Prestó su apoyo, haciendo uso de su dignidad, su edad y el hecho de que algunos conocían su rostro. Gritó instrucciones y pronto la gente empezó a dirigirse a él con respeto, llamándole consejero Kressich. Escuchó sus quejas, sus temores y las causas de su enojo hasta que Coledy le rodeó de una guardia que protegiera a su preciado testaferro.

En menos de una hora las plataformas estaban despejadas y los grupos autorizados dominaban la situación. Y adondequiera que fuese, la gente honrada le trataba como a un jefe.

IX

Pell; 5/22/52

Jon Lukas se acomodó en el asiento del consejo que su hijo Vittorio había ocupado por delegación durante los tres últimos años. Tenía el semblante hosco. Acababa de enfrentarse a una crisis familiar, y había perdido tres habitaciones de las cinco que contaba su vivienda, para acomodar a dos primos Jacoby y sus esposas. Uno de los matrimonios tenía niños que aporreaban la pared y lloraban. Los obreros habían apilado sus muebles en el poco espacio propio que le quedaba… ocupado hasta poco tiempo antes por su hijo Vittorio y su amiga de turno. Aquello sí que había sido un buen retorno al hogar. Llegó a un rápido arreglo con Vittorio: la mujer se marchó y él se quedó allí, pues la posesión de un apartamento y una cuenta para gastos le parecía mucho mejor y más importante que ser transferido a la base de Downbelow, donde buscaban activamente voluntarios jóvenes. El trabajo físico, y sobre todo en la superficie lluviosa de Downbelow, no era del gusto de Vittorio. En su calidad de «hombre de paja» había sido útil en la estación, votó como le dijeron, dirigió las cosas como se lo indicaron, evitó que la compañía Lukas se sumiera en un caos y hasta tuvo suficiente buen sentido para resolver por sí mismo pequeños problemas y asesorarse bien sobre los importantes. Lo que había hecho con la cuenta para gastos era otro asunto.
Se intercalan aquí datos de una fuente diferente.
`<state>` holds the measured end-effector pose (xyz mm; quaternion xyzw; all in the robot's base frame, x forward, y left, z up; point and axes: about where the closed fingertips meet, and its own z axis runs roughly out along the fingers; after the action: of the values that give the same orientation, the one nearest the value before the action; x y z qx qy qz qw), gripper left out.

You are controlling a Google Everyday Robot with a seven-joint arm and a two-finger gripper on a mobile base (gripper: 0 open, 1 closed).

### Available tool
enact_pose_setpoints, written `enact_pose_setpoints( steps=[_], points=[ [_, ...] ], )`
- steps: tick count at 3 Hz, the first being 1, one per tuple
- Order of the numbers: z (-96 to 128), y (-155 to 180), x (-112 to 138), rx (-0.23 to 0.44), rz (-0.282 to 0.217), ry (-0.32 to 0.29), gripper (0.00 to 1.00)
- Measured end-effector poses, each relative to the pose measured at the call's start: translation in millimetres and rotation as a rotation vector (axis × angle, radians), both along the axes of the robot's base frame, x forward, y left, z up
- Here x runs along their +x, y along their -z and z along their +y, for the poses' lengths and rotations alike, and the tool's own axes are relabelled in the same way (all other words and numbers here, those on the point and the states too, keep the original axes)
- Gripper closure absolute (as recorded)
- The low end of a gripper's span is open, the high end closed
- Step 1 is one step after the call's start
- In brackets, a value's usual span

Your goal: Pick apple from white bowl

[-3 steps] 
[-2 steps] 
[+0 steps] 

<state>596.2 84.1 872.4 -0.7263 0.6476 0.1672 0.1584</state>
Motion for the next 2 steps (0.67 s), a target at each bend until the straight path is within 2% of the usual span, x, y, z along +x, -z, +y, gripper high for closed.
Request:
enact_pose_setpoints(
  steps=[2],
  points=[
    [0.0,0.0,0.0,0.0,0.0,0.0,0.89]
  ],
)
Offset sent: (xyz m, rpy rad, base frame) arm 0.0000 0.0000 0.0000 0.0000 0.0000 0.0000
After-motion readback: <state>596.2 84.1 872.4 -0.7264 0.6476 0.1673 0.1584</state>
Tras adaptarse al horario de la estación, Jon se había dedicado a revisar los libros de personal y las cuentas.

Ahora estaba en funcionamiento una especie de señal de alerta, desagradable y urgente, y al igual que otros consejeros, había ido allí a causa del mensaje que convocaba a una reunión especial. El corazón aún le palpitaba intensamente por el esfuerzo. Tecleó la consola del ordenador y abrió el micro, escuchando la cháchara que ocupaba el consejo en aquel momento, con una sucesión de imágenes exploratorias de naves en las pantallas, por encima de su cabeza. Más problemas. Lo había oído durante todo el trayecto desde las oficinas en la plataforma. Alguien llegaba.
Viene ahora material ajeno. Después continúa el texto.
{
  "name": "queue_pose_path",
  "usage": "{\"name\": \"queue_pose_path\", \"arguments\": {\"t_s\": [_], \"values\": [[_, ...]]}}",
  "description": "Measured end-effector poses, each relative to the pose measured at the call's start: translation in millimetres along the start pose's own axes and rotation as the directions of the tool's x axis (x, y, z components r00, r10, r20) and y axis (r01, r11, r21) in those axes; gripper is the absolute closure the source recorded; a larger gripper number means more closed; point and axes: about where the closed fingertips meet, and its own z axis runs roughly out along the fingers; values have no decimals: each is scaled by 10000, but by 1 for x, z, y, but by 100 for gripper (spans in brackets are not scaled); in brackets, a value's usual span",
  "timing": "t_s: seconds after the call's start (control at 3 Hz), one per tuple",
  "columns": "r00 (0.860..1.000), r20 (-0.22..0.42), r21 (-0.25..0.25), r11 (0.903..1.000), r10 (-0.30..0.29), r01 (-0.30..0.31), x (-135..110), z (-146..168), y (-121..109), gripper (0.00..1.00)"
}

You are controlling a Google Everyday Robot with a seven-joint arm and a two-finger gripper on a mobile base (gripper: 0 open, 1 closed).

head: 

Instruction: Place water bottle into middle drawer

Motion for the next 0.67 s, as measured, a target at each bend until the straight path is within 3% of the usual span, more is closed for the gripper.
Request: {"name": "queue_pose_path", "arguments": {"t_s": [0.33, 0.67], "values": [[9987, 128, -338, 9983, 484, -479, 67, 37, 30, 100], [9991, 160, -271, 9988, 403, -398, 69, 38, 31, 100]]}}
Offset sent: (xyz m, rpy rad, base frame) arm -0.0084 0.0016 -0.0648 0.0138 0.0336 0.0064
—¿Qué número tenéis? —preguntaba Angelo, y no obtenía respuesta del otro lado.

—¿Qué ocurre? —inquirió Jon a la mujer sentada junto a él, una delegada del sector verde llamada Anna Morevy.

—Llegan más refugiados y no dicen nada. La nave de transporte Pacific, de la estación Esperance. Eso es todo lo que sabemos. No obtenemos la menor cooperación. Pero Sung está allí. ¿Qué esperas?

Seguían llegando consejeros, y los asientos se ocupaban rápidamente. Jon se aplicó el auricular personal, oprimió el botón de la grabadora e intentó ponerse al corriente de la situación. El convoy explorado se había acercado tanto, por encima del plano del sistema, que peligraba la seguridad. La voz susurrante del secretario del consejo resumía, ofrecía datos en la pantalla del ordenador, pero no aportaba demasiado a lo que ya sabían.

Le pasaron una hoja manuscrita por encima del hombro. La leyó perplejo: «Bienvenido a casa. Has sido designado sustituto de Emilio Konstantin, en el asiento número diez. Se ha juzgado valiosa tu experiencia inmediata en Downbelow. A. Konstantin».